The OIG concluded that the FDA should consider the report’s finding as the FDA continues with FSMA implementation. The FDA agreed, but the question remains to be answered whether the agency will be able to do so with continuing staffing and resource issues.

FDA establishes farming standards to prevent contamination of produce

The FDA has established standards related to produce in an effort to reduce the impact of foodborne illnesses among consumers. These standards to not apply to produce that is usually not consumed raw, grown for personal consumption, or not a raw agricultural product. Additionally, produce that goes through commercial processing techniques that adequately reduce contamination is eligible for exemption. The Final rule will publish in the Federal Register on November 27, 2015. The FDA has also issued a final environmental impact statement that will publish along with the rule.

Standards

These standards, implemented under the Food Safety Modernization Act (FSMA) (P.L. 111-353), are intended to address the situations in which produce can be contaminated with microorganisms of public health significance during growing, harvesting, packing, or holding. The FDA has made changes after considering public comments following the Proposed rule in January 2013 and the supplemental notice of proposed rulemaking issues in September 2014.

Water

The rule establishes criteria for microbial water quality. No detectable generic E. coli are allowed when it is reasonably likely that dangerous microbes would be transferred to the produce.
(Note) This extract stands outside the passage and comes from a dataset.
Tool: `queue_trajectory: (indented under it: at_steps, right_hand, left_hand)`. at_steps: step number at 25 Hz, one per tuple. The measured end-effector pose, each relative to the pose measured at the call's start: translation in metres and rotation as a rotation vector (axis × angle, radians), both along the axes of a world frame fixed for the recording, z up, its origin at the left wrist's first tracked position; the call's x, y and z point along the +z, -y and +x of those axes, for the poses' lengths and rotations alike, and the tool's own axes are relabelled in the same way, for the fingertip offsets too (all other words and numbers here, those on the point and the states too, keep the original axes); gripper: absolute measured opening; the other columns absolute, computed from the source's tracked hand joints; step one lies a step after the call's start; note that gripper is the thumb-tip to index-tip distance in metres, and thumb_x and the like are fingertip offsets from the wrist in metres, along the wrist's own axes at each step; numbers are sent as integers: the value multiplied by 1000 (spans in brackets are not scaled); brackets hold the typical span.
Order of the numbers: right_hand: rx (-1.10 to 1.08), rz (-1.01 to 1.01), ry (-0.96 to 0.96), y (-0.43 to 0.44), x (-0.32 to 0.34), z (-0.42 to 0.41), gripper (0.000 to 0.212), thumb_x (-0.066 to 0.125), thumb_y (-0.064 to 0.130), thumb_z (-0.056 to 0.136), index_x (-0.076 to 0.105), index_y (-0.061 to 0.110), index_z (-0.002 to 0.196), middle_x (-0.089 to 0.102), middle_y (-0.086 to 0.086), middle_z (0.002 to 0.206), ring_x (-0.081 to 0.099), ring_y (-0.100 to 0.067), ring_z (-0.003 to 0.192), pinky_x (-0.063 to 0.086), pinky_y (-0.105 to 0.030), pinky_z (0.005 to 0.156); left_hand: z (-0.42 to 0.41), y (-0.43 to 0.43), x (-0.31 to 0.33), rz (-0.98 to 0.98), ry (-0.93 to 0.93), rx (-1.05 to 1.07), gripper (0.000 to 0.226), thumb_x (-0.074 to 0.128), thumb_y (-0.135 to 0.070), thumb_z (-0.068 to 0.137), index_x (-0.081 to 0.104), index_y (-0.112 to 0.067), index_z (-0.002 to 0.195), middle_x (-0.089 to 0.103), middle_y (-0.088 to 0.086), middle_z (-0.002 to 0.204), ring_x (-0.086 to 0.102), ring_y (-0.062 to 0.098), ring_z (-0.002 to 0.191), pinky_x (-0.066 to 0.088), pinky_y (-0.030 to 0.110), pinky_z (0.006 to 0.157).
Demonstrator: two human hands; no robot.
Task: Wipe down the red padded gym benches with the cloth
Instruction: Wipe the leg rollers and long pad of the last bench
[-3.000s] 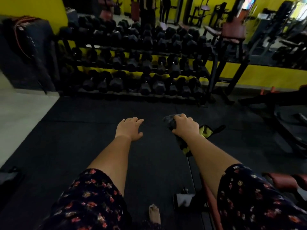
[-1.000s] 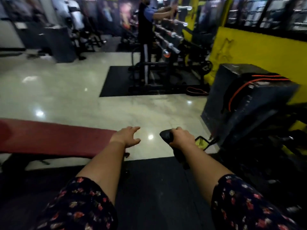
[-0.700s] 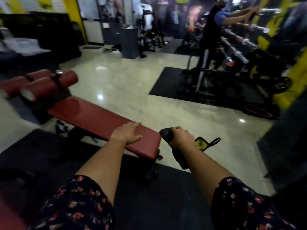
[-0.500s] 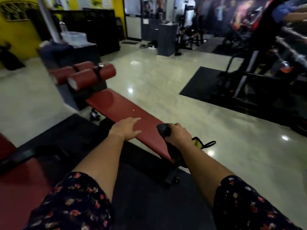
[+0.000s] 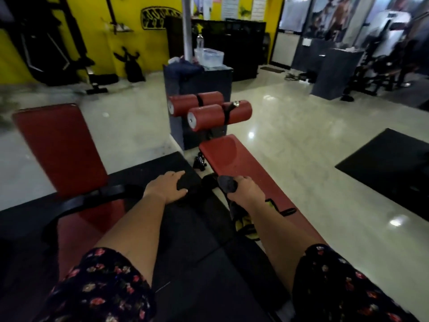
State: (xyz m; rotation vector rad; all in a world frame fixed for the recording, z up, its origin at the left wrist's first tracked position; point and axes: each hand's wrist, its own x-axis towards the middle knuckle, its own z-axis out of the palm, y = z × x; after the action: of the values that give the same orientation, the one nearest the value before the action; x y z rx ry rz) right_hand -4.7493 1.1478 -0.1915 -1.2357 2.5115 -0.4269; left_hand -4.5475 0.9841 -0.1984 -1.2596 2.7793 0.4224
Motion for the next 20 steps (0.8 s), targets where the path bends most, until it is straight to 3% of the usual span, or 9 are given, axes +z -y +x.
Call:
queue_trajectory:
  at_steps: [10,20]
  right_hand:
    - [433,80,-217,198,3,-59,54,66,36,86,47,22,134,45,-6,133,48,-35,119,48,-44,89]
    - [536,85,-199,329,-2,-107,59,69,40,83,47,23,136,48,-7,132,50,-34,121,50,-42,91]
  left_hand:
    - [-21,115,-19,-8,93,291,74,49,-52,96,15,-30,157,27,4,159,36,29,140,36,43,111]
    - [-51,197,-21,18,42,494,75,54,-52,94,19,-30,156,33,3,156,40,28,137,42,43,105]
This includes water used: for washing hands, for rinsing food-contact surfaces, in direct contact with produce (including water used to make ice), and for sprout irrigation. If generic E. coli is detected, the water use must be discontinued and corrective actions implemented. For water that is applied directly to growing produce, the FDA has established geometric mean (GM) and statistical threshold values (STV) for the permissible amount of E. coli. The rule also establishes standards for testing untreated water.

Soil amendments

At this time, the FDA considers adherence to the U.S. Department of Agriculture’s (USDA)’s National Organic Program standards for the application of raw manure as a soil amendment to be appropriate in minimizing the likelihood of contamination. The standards call for a 120-day interval between the application of this amendment and harvesting for crops in contact with soil, with a 90-day interval for crops not in contact. The agency is conducting extensive research on the risk of contamination and the number of days needed between application and harvesting.

Sprouts

Sprouts are particularly vulnerable to microbes and have been associated with outbreaks of bacteria. The rule contains standards specific to sprouts, such as preventing the transfer of microbes onto seeds used for sprouting and testing spent irrigation water for pathogens. The time frame for enforcing the standards for sprout operations will be shorter than for the other provisions of the rule.

Other provisions

Workers who are ill or infected must inform their supervisors of any health condition that may result in contamination. Visitors and workers must take measures to prevent contamination of produce and food-contact surfaces. Farm workers must be trained on health and hygiene. The rule includes standards related to sanitation of equipment, tools, and buildings. Farms that rely on grazing or working animals are required to identify and refrain from harvesting produce that is likely to be contaminated by these animals, similar to standards in place for intrusion by wild animals.

Environmental impact

The FDA identified four standards in the rule that could potentially significantly impact the human environment. The FDA considered implementing different GM and STV for water applied to growing produce. It also considered a range of standards for the application intervals for untreated and treated biological soil amendments as well as how farms would respond to domesticated and wild animals and alternatives to the general provision establishing which farms would be covered under the rule.